Improved Safety and Tolerability Compared with Current Therapies is Another Key Market Access Lever for Emerging Neuropathic Pain Therapies, According to a New Report from Decision Resources
May 28, 2013—Burlington, Mass. —Decision Resources, one of the world’s leading research and advisory firms for pharmaceutical and healthcare issues, finds that expanded labeling for additional neuropathic pain (NP) populations and/or broader NP labeling (peripheral NP) will not ensure increased physician prescribing or improved formulary coverage. Instead, survey findings reveal that primary care physicians, pain specialists and neurologists are comfortable prescribing NP therapies to an array of NP populations for which the agents are not specifically labeled, and the majority of surveyed managed care organization (MCO) directors will reimburse these therapies for any form of NP, at the physician’s discretion.
“Most surveyed payers recognize the difficulty in treating NP and agree that reimbursement for NP will be less restrictive than reimbursement for other forms of chronic pain,” said Decision Resources Principal Business Insights Analyst Andrea Buurma. “However, newer agents like Depomed’s Gralise and XenoPort’s Horizant face more restrictive coverage on surveyed payers’ commercial plans and Medicare prescription drug plans, likely because these agents’ parent molecule, gabapentin, is available generically and has widespread, favorable formulary coverage.”

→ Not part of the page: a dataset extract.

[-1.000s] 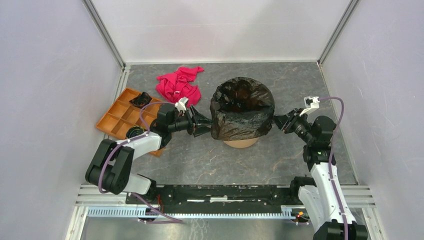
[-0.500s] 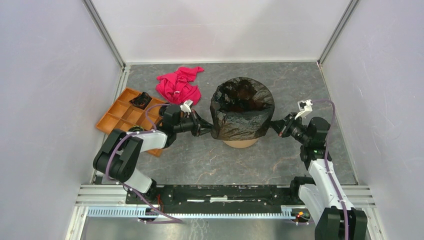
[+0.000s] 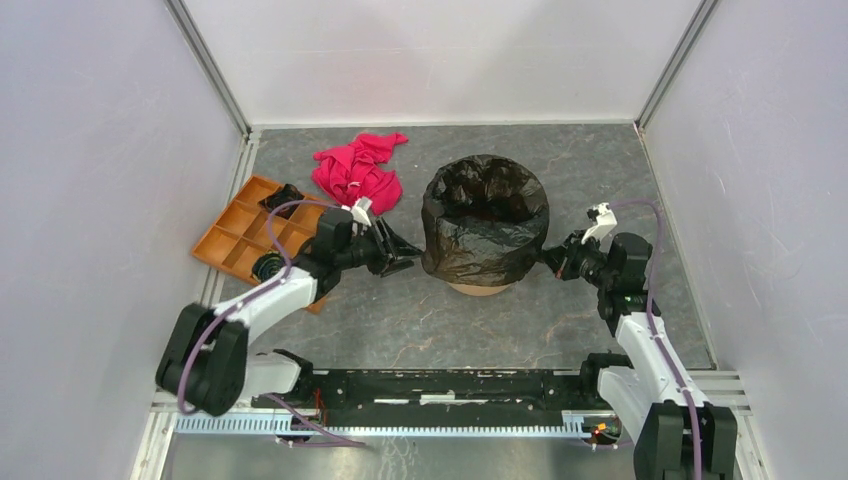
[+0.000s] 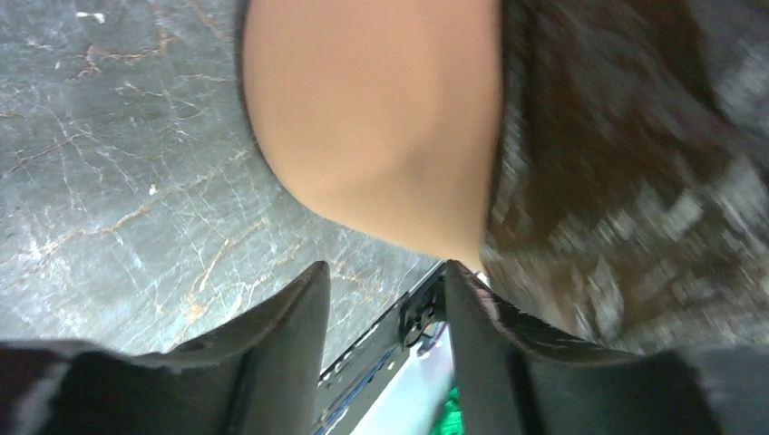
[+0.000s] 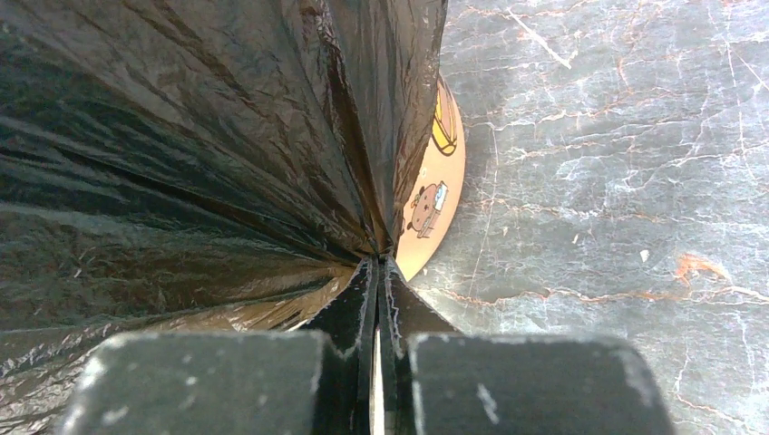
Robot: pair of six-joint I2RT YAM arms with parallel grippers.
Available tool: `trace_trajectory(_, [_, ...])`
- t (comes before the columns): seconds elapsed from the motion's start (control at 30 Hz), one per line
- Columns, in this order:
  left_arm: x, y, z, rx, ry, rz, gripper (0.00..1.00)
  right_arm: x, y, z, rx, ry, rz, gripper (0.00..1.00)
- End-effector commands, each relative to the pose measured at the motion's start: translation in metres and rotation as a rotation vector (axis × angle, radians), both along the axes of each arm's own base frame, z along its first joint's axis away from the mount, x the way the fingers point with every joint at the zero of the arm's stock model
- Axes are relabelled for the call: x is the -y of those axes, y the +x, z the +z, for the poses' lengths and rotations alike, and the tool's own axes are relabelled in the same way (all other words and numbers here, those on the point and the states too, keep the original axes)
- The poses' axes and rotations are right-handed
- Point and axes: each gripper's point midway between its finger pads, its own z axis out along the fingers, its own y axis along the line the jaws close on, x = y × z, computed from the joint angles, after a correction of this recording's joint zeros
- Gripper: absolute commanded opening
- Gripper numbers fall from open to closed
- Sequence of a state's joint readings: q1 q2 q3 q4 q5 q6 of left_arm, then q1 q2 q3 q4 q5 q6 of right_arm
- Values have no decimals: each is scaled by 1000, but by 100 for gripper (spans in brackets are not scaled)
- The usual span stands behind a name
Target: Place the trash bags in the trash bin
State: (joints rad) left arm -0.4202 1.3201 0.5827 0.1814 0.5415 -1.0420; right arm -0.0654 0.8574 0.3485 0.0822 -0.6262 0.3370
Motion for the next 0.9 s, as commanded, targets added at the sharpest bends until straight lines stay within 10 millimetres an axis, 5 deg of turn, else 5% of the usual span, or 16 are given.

The U.S. Physician & Payer Forum report entitled Neuropathic Pain: U.S. Payer and Prescriber Attitudes Toward Recently Approved and Emerging Therapies—Implications for Market Access finds that safety and/or tolerability advantages could positively influence formulary decisions owing to subsequent improvements in patient quality of life, thus offsetting downstream healthcare costs. However, emerging therapies that are reformulations of already-available molecules—and offer limited advantages beyond improved delivery—will likely face significant market access hurdles, particularly if priced at a premium to their parent molecules. Indeed, MCOs have largely excluded, unfavorably tiered, or attached prior authorization and/or step therapy protocols to Gralise and Horizant, gabapentin reformulations that offer less frequent dosing than generic gabapentin.
The findings also reveal that the ability of Janssen’s Nucynta ER to reduce pain intensity is the primary factor driving its use for NP among surveyed physicians who currently prescribe or plan to prescribe the drug. Furthermore, although Nucynta ER is approved for only one NP indication—painful diabetic neuropathy—many surveyed physicians report that they prescribe or will prescribe the drug to patients with other forms of NP, such as neuropathic back pain. However, Nucynta ER is and will be largely reserved as a second-line or later therapy, likely resulting from its Schedule II status; the entrenchment of early-line therapies such as gabapentin, Pfizer’s Lyrica and Eli Lilly’s Cymbalta; and step therapy and prior authorization requirements instituted by surveyed MCO directors.